Khattar has been off and on calling for a review of environmental laws which hinder development and growth. He had been referring to the PLPA, saying “it is a 100-year-old Act and needs a review. While there are many areas that still need to be preserved, development has taken place only in a few. Our government is open to review the Act as per its relevance in the current scenario”. His government had last year directed some districts to verify the status of land notified under the PLPA. The districts involved were Gurgaon, Faridabad, Panchkula, Ambala, Yamunanagar, Mewat, Palwal, Rewari, Mahendragarh, Karnal, Jhajjar, Rohtak and Bhiwani.

Environmentalists say that a powerful lobby of land sharks, who purchased land in these areas, has been putting pressure on the government to release the land from the purview of the Act. For them, the area is a goldmine from the point of mining the hills and developing it for commercial purposes.

According to a former conservator of forests, one lakh hectares fall in the Aravalis in southern Haryana. Over a quarter of it is identified as forest under Sections 4 and 5 of the PLPA and around 62,000 hectares have been identified as Natural Conservation Zones (NCZs). Another 12,800 hectares are under the “yet to be decided” category, he said.

Back in 2014, the Hooda government had moved the Supreme Court for de-notifying thousands of acres categorised as “forest”. It took the plea that due to the “forest” tag, landowners had “ceased to enjoy any rights”, including using plots for agriculture. The government said that “their proprietary rights have been taken away without any compensation”.

The BJP government of the state is now following in its footsteps. As per an official press release of the government, it had constituted a committee under the chairmanship of the divisional commissioner of Gurgaon to evaluate the status of areas in the Aravalis covered under Sections 4 and 5 of the PLPA. It was expected to provide a clear picture of the ground reality in the 1.25 lakh hectares under question. The release said the committee was authorised to obtain all relevant government records from departments and agencies concerned to examine the status and land use of the areas marked as “forests” as of October 25, 1980. The report has not yet been made public.

But so keen is Haryana to remove restrictions in the area that it also submitted an affidavit to the National Green Tribunal (NGT) on January 6 last year claiming that the Aravali plantation areas are “not forest”. This came under severe criticism from environmentalists who stressed that it was “misleading” as the plantation areas of the Aravalis are recorded as “gair mumkin pahar (non-cultivated land)” and considered “deemed forest”. The affidavit said that clearance under the Forest Conservation Act, 1980, was not applicable to Aravali plantation areas for non-forest activities. Environmentalists said that if the government’s claim was accepted, nearly 70 percent of the meagre forest cover would go out of the ambit of green cover.

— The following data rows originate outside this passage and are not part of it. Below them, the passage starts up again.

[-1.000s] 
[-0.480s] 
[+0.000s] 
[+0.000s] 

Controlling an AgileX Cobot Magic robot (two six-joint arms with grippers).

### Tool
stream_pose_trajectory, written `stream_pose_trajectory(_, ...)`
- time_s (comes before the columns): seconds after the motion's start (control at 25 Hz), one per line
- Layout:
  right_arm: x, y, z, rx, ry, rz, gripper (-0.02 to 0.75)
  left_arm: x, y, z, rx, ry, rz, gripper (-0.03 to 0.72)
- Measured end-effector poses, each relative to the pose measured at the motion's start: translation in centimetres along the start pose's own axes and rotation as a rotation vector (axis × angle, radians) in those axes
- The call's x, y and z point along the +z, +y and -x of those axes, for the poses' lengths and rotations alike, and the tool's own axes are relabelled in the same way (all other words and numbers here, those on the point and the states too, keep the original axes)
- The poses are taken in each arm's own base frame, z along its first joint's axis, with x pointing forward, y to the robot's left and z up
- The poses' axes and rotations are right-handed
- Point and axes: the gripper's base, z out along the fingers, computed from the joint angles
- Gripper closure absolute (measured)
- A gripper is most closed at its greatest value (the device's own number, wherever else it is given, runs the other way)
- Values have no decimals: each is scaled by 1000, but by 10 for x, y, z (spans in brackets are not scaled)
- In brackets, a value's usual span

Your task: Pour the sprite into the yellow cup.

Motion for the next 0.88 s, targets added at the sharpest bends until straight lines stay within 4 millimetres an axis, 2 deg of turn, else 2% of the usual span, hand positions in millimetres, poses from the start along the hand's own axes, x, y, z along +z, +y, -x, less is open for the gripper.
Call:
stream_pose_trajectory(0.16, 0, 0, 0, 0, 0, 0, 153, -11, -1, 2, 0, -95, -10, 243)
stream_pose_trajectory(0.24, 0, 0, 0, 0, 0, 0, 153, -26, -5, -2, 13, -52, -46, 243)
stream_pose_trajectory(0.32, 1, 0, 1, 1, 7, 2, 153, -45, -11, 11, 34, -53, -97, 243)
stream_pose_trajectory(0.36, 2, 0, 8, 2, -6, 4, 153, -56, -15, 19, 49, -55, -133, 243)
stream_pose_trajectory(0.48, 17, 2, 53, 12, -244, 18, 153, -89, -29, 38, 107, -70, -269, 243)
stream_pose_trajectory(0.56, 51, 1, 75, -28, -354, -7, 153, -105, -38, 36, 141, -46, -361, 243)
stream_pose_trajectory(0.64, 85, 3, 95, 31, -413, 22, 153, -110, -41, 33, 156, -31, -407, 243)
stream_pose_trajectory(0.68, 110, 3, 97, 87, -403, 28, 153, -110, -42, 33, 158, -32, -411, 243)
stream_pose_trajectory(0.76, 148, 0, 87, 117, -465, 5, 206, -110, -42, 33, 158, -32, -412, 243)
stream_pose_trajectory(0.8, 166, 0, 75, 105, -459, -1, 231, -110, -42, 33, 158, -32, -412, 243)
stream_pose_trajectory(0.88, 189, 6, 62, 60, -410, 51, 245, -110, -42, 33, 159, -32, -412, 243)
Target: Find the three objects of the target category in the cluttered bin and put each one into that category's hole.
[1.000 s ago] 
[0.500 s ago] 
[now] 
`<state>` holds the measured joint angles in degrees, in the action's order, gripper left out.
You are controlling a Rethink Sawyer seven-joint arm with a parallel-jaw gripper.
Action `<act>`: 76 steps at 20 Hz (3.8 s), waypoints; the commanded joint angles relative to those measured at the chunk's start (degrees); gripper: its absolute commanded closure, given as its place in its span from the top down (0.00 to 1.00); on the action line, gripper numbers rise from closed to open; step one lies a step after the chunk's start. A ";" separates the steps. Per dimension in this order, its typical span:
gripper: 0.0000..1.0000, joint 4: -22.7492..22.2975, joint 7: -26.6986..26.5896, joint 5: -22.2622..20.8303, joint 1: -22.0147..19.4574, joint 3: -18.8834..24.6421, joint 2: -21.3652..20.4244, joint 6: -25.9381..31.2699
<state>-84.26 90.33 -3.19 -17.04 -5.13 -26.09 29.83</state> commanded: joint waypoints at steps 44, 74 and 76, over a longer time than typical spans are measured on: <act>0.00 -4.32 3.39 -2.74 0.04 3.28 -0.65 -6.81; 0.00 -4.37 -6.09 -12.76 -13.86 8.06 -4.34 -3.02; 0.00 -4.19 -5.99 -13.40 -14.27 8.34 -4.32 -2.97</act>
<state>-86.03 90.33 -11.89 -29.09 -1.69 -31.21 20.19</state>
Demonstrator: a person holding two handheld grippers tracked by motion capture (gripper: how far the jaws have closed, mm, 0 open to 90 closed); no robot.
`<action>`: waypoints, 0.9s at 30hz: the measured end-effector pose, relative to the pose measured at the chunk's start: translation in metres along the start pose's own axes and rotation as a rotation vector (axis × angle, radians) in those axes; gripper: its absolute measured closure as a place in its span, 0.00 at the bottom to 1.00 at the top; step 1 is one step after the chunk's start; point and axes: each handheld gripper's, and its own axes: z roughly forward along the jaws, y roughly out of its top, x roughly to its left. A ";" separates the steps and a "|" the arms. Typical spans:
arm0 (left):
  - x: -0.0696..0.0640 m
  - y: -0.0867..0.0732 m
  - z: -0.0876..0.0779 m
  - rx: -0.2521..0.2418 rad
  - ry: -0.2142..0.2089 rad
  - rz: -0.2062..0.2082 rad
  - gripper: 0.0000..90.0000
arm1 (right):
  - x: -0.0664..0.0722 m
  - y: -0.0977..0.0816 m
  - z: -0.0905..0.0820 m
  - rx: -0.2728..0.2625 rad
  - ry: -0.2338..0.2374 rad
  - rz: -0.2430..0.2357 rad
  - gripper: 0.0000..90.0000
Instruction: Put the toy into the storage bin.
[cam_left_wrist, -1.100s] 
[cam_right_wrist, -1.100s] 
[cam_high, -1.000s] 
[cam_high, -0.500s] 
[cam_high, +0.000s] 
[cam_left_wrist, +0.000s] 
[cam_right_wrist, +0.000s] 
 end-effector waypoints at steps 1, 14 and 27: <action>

Yet, over the years, large scale construction had been allowed in parts of the region earmarked under the PLPA. A huge colony was constructed in Anangpur village where land was privatised in the 1970s. After hundreds of houses have been constructed, officials have realised that the area comes under the restricted zone. They have halted construction there, leaving thousands who were yet to make houses on their allotted lands in the lurch. It is virtually impossible now to demolish so many houses built there.

It is obvious that a blanket lifting of restrictions imposed by the Act could lead to chaos and huge damage to the environment.